• [About this exercise] An exact copy of the data is required; the images should not appear in it.

• [Supplied information]
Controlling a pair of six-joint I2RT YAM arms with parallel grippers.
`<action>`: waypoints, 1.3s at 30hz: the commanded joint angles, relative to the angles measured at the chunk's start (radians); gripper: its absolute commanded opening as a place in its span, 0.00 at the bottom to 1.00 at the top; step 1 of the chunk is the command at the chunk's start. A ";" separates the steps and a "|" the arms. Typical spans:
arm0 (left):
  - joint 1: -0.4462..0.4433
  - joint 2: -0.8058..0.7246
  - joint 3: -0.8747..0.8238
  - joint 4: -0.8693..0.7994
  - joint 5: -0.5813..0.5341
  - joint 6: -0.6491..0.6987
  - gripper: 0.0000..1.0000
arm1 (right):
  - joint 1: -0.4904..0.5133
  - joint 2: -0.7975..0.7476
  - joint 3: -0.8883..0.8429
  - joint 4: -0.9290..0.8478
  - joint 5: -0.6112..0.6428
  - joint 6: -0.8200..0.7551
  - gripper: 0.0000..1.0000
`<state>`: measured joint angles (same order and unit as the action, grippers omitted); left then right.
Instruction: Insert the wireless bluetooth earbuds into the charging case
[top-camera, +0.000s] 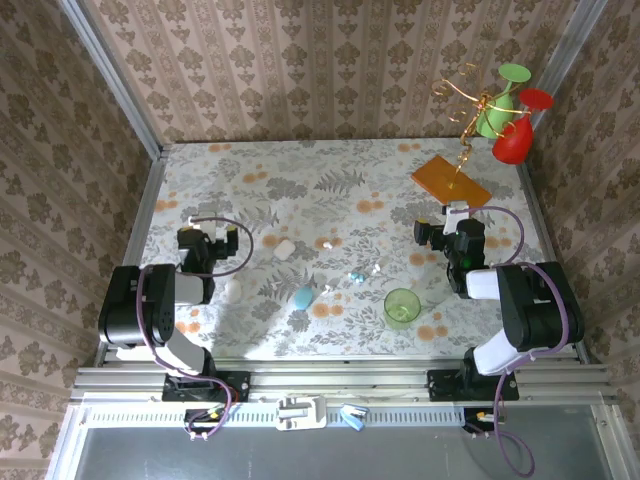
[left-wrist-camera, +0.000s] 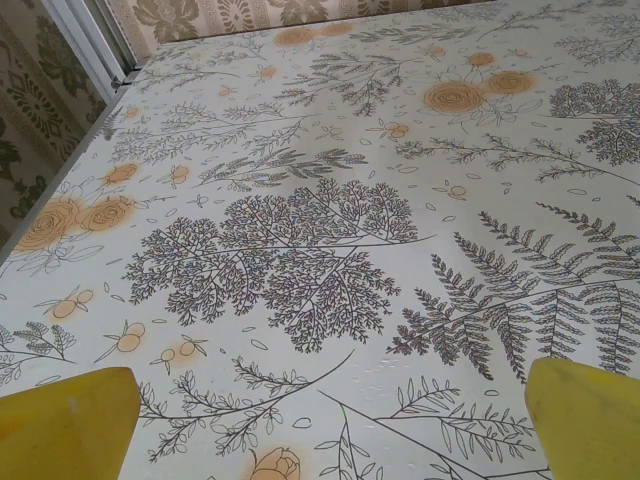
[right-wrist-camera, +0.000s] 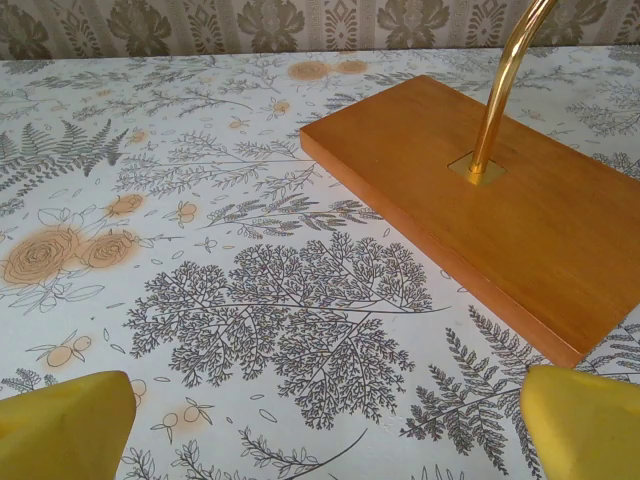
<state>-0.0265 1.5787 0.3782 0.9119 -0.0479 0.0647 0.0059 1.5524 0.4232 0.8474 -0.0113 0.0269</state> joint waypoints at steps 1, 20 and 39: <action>-0.006 -0.023 0.011 0.008 0.008 0.014 1.00 | -0.006 -0.020 -0.012 -0.002 0.017 0.008 1.00; 0.000 -0.024 0.014 0.001 0.024 0.009 1.00 | -0.006 -0.021 -0.011 -0.004 0.017 0.008 1.00; -0.191 -0.428 0.132 -0.515 -0.211 0.014 1.00 | 0.127 -0.392 0.206 -0.637 0.101 -0.052 1.00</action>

• [Exercise solution]
Controlling a pair of six-joint I2RT YAM arms with parallel grippers.
`<action>`: waypoints, 1.3s at 30hz: the commanded joint angles, relative to the angles measured at the chunk's start (radians); gripper: its absolute commanded opening as a place in its span, 0.00 at the bottom to 1.00 at the top; step 1 of the chunk is the command at the chunk's start. A ";" separates the steps and a "|" the arms. Typical spans:
arm0 (left):
  - joint 1: -0.4462..0.4433
  - joint 2: -0.8058..0.7246
  - joint 3: -0.8747..0.8238
  - joint 4: -0.8693..0.7994
  - joint 5: -0.5813..0.5341
  - joint 6: -0.6491..0.6987
  - gripper: 0.0000..1.0000
arm1 (right):
  - joint 1: -0.4904..0.5133
  - joint 2: -0.7975..0.7476
  - joint 3: -0.8883..0.8429
  - joint 4: -0.9290..0.8478
  - joint 5: -0.6112..0.6428
  - joint 6: -0.8200..0.7551
  - gripper: 0.0000..1.0000
`<state>`: measured joint angles (same order and unit as the action, grippers omitted); left then right.
Instruction: Insert the wireless bluetooth earbuds into the charging case
[top-camera, +0.000s] 
[left-wrist-camera, +0.000s] 
[right-wrist-camera, +0.000s] 
<state>-0.0265 1.5787 0.3782 0.9119 -0.0479 0.0647 0.0059 1.5524 0.4232 0.8474 -0.0113 0.0269</state> joint waypoints at steps 1, 20 and 39: <action>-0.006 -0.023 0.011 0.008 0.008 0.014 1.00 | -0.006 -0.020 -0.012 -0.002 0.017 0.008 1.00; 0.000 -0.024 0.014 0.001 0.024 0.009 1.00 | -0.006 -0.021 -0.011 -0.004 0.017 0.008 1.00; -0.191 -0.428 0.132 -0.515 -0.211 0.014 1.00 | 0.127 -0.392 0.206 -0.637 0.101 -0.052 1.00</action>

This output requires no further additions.